The outermost layer of the experiment, consists of a water tank instrumented with photomultiplier tubes to tag muon events. Inside the water tank is the liquid argon cryostat, which cools the HPGes to their operating temperature and provides additional passive shielding. Additionally, as liquid argon is a scintilltor, it allows for active background rejection. Light resulting from particle interactions in the liquid argon is readout using a system of wavelength-shifting fibers and silicone photomultipliers (SiPMs)
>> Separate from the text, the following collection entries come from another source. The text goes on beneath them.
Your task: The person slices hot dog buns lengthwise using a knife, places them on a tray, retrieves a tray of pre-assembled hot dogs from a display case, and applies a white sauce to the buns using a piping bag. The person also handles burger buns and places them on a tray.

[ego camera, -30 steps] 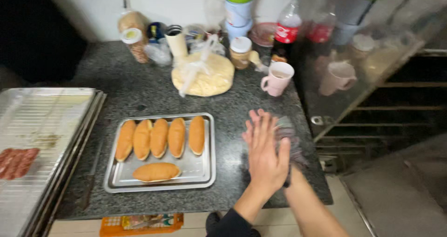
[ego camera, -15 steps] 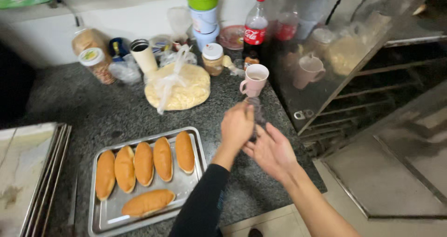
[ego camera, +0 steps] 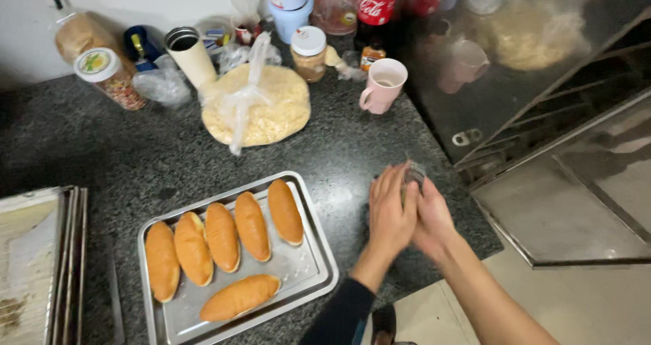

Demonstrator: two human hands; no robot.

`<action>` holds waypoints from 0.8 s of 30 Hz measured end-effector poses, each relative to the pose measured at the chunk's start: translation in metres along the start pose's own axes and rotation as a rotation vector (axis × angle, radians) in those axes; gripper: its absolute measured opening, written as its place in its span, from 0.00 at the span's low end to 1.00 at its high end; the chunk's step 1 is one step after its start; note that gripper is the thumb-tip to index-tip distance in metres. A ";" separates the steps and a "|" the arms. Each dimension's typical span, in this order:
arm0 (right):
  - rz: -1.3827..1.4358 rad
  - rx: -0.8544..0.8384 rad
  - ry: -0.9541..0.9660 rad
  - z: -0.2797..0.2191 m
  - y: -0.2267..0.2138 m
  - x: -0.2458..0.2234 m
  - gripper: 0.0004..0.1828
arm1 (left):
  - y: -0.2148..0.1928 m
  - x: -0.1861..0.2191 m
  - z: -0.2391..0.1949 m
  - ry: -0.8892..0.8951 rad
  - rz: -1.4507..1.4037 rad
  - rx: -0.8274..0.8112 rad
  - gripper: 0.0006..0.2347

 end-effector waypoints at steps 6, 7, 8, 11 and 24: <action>-0.315 0.043 -0.125 -0.031 -0.004 -0.026 0.32 | -0.011 -0.054 0.026 -0.141 0.181 -0.092 0.20; -0.329 0.081 -0.162 -0.032 -0.002 -0.034 0.32 | -0.018 -0.052 0.024 -0.095 0.273 -0.046 0.20; -0.376 0.079 -0.182 -0.030 0.003 -0.041 0.31 | -0.028 -0.050 0.022 -0.040 0.274 0.006 0.21; -0.469 0.014 -0.181 -0.016 0.016 -0.044 0.30 | -0.067 -0.047 -0.004 -0.027 0.250 0.110 0.20; -0.903 0.020 0.154 0.100 0.028 0.127 0.32 | -0.336 -0.160 -0.281 -0.998 -0.147 1.084 0.19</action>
Point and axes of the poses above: each hand's wrist, its own z-axis towards the middle knuckle, its own y-axis out of the palm, x = y × z, the point moved 3 cm from there along z, towards the middle knuckle, and after that the axes turned 5 degrees about x, right-handed, at the moved point
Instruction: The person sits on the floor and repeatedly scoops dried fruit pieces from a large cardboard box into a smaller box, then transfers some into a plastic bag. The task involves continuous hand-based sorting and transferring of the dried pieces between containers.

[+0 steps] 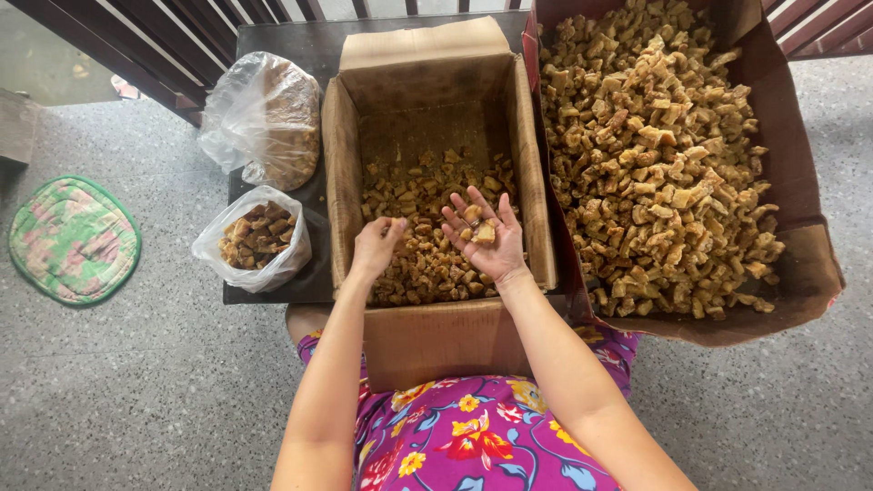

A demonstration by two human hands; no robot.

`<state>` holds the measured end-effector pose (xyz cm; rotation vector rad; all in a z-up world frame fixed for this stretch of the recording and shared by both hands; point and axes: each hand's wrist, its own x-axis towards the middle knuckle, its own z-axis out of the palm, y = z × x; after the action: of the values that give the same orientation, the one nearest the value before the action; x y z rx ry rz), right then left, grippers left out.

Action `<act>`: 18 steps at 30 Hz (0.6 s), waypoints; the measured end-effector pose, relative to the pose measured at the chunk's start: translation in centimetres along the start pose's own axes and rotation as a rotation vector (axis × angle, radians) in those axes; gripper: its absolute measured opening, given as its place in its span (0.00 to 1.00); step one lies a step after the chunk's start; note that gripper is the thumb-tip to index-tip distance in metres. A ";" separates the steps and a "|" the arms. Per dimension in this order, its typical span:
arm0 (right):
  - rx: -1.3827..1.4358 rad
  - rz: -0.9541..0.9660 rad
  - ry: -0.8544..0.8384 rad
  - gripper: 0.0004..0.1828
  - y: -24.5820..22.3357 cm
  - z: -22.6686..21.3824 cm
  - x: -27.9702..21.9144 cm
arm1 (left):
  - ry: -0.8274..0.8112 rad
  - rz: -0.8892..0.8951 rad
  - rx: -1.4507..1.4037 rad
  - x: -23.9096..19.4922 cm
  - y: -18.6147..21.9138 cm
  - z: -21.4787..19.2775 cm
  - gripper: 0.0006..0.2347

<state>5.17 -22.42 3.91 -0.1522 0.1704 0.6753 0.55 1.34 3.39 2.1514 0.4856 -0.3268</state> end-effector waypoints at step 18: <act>-0.074 0.086 -0.066 0.35 0.2 -0.2 -0.2 | -0.229 0.272 -0.548 -3.0 10.4 -0.5 0.17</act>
<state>4.91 -22.40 3.74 -0.1944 0.0887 0.7720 2.70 -4.51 12.30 1.5949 0.1234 -0.2478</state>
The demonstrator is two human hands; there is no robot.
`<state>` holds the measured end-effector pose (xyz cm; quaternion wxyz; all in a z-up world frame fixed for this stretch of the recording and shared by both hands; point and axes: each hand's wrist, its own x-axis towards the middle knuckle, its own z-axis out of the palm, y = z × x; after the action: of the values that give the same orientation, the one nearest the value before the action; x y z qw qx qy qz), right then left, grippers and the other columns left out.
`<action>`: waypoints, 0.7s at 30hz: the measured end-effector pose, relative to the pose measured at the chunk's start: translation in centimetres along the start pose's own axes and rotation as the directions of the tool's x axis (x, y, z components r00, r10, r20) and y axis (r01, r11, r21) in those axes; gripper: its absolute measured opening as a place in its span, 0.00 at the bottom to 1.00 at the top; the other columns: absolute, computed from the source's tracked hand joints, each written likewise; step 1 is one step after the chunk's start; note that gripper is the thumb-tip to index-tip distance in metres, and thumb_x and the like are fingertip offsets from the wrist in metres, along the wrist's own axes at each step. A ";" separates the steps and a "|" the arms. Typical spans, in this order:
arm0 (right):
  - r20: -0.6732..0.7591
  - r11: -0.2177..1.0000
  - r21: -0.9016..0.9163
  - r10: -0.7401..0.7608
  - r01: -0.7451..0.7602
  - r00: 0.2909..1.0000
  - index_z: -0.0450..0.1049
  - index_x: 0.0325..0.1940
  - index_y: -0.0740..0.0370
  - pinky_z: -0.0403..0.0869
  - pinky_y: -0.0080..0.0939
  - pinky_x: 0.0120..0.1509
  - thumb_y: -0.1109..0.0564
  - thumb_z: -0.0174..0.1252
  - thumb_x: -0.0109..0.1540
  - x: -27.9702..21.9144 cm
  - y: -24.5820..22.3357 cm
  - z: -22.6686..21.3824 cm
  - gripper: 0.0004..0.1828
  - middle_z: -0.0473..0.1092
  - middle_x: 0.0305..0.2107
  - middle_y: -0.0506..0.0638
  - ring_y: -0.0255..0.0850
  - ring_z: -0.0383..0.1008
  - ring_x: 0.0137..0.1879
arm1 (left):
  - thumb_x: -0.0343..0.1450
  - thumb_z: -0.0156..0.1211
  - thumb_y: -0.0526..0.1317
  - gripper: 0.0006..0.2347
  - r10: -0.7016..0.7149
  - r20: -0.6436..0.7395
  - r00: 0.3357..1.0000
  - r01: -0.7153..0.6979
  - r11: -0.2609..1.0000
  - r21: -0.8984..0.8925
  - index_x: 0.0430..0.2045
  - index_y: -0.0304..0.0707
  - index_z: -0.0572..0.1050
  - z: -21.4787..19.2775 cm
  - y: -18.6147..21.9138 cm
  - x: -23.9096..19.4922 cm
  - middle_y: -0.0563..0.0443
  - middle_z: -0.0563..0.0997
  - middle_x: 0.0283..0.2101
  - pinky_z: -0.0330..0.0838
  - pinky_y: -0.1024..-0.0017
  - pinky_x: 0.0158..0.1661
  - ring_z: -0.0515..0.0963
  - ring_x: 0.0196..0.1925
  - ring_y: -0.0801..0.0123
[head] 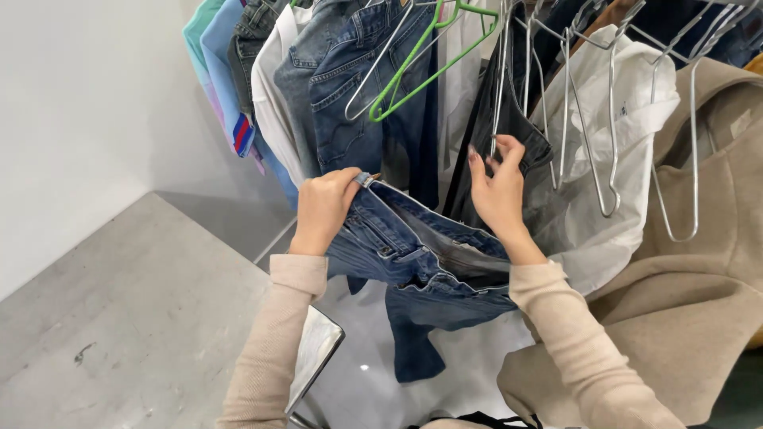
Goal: The person removes a pair of jeans from a plastic bag on a metal table, unfolds them, and places them on a hanger. They then hang the jeans on a clothing rack alongside other garments.
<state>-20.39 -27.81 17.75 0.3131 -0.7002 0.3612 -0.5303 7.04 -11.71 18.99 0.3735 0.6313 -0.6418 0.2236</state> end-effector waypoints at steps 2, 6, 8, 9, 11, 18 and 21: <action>-0.043 0.996 -0.078 -0.050 0.047 0.998 0.50 0.68 0.61 0.81 0.64 0.59 0.56 0.61 0.74 1.6 -0.2 1.0 0.28 0.63 0.65 0.76 0.77 0.72 0.64 | 0.75 0.67 0.38 0.05 0.024 -0.026 0.999 -0.025 1.000 -0.008 0.41 0.52 0.85 0.0 0.4 1.1 0.54 0.88 0.33 0.82 0.64 0.34 0.88 0.34 0.55; -0.045 0.977 -0.148 -0.163 0.155 0.986 0.42 0.76 0.69 0.67 0.72 0.76 0.63 0.63 0.72 5.5 1.7 1.7 0.39 0.58 0.64 0.88 0.82 0.58 0.75 | 0.75 0.68 0.35 0.05 0.056 -0.087 0.995 -0.059 0.998 -0.037 0.42 0.48 0.85 -0.6 1.2 2.7 0.53 0.89 0.34 0.83 0.66 0.35 0.89 0.35 0.56; 0.029 0.983 -0.171 -0.066 0.070 0.997 0.48 0.77 0.64 0.65 0.71 0.78 0.53 0.68 0.70 7.3 3.8 2.3 0.41 0.59 0.66 0.84 0.78 0.59 0.76 | 0.75 0.69 0.34 0.06 0.061 -0.088 0.994 -0.065 0.997 -0.041 0.42 0.46 0.85 -1.4 1.8 2.9 0.52 0.89 0.34 0.83 0.66 0.34 0.89 0.35 0.55; 0.096 0.980 -0.199 0.025 -0.005 0.995 0.54 0.77 0.60 0.63 0.70 0.80 0.42 0.73 0.68 8.6 4.7 2.7 0.45 0.60 0.69 0.80 0.74 0.60 0.77 | 0.74 0.69 0.33 0.06 0.072 -0.096 0.993 -0.077 0.996 -0.043 0.43 0.44 0.85 -1.7 2.0 3.3 0.50 0.88 0.34 0.83 0.66 0.34 0.89 0.35 0.54; 0.116 0.989 -0.114 0.103 -0.090 0.988 0.56 0.78 0.60 0.64 0.70 0.78 0.33 0.71 0.67 8.1 2.8 3.5 0.48 0.58 0.70 0.81 0.75 0.59 0.77 | 0.74 0.70 0.34 0.06 0.059 -0.096 0.994 -0.062 0.998 -0.031 0.42 0.47 0.85 -1.4 1.6 3.1 0.54 0.88 0.34 0.82 0.69 0.34 0.89 0.35 0.57; 0.115 0.952 0.053 0.295 -0.303 0.948 0.66 0.77 0.47 0.81 0.62 0.61 0.20 0.75 0.59 10.3 4.9 9.9 0.53 0.60 0.71 0.75 0.71 0.67 0.73 | 0.73 0.69 0.33 0.08 0.009 -0.102 0.995 -0.012 1.000 -0.026 0.43 0.49 0.85 -0.7 0.8 2.3 0.55 0.89 0.35 0.83 0.67 0.35 0.89 0.37 0.56; 0.132 0.893 0.233 0.362 -0.384 0.923 0.70 0.72 0.50 0.86 0.56 0.45 0.32 0.78 0.61 8.6 -0.6 9.9 0.43 0.55 0.72 0.73 0.70 0.72 0.70 | 0.73 0.69 0.32 0.09 -0.017 -0.090 0.996 0.013 0.999 -0.053 0.43 0.50 0.85 -1.1 1.5 2.0 0.56 0.89 0.36 0.83 0.67 0.36 0.89 0.38 0.56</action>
<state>-9.18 -34.16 20.33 0.5115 -0.5937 0.4041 -0.4719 5.92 -11.99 21.54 0.4204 0.6152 -0.6252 0.2322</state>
The germanium detectors used in LEGEND are or four geometric types: coaxial, p-type point contact (PPC), Broad Energy Germanium (BEGe), and inverted coaxial (IC). Within the cryostat, the detectors are arranged in vertical strings, the support material of which is optimized in order to reduce backgrounds. As in the predecessor experiment, the Majorana Demonstrator, underground electroformed copper is used due to its incredibly low level of background radioactive decays. Additional materials include the plastic polyethylene naphthalat (PEN), which is capable of scintillation. The light produced from background decays within the PEN, or from background particles interacting with the PEN and be detected and used to identify background events

The goal of the LEGEND-200 phase of the experiment is to search for 0νββ at half-lives T_{1/2} > 1×10^{27} years at 90% confidence level. This corresponds to an effective Majorana neutrino mass of mββ < 33–71 meV; the experiment plans to run for about five years.

=== LEGEND-1000 ===
The second phase of LEGEND, LEGEND-1000, would consist of up to 1000kg of HPGes enriched to over 90% in ^{76}Ge.. The goal of the second phase is to cover the entire parameter space for the inverted neutrino mass ordering, with T_{1/2} > 1×10^{28} years. To achieve this limit, LEGEND-1000 will reduce the backgrounds by a factor of 20, compared to LEGEND-200. New materials such as underground argon and lower radioactivity in cables and electronics will help achieve this goal

== Status ==
The first physics data run ran from March of 2023 to February 2024, during which a total exposure of 85.5kg yr was achieved.

=== Results ===
In September of 2025, the first result of the LEGEND experiment was released. In the first deployment, 142.5 kg of HPGe detectors were deployed. In a combined analysis with data from LEGEND, GERDA, and the Majorana Demonstrator, the collaboration reported a half-life limit of T_{1/2} > 1.9 × 10^{26} years (90% confidence level), which corresponds to an upper limit on the effective Majorana mass m_{ββ} < 75–200 meV.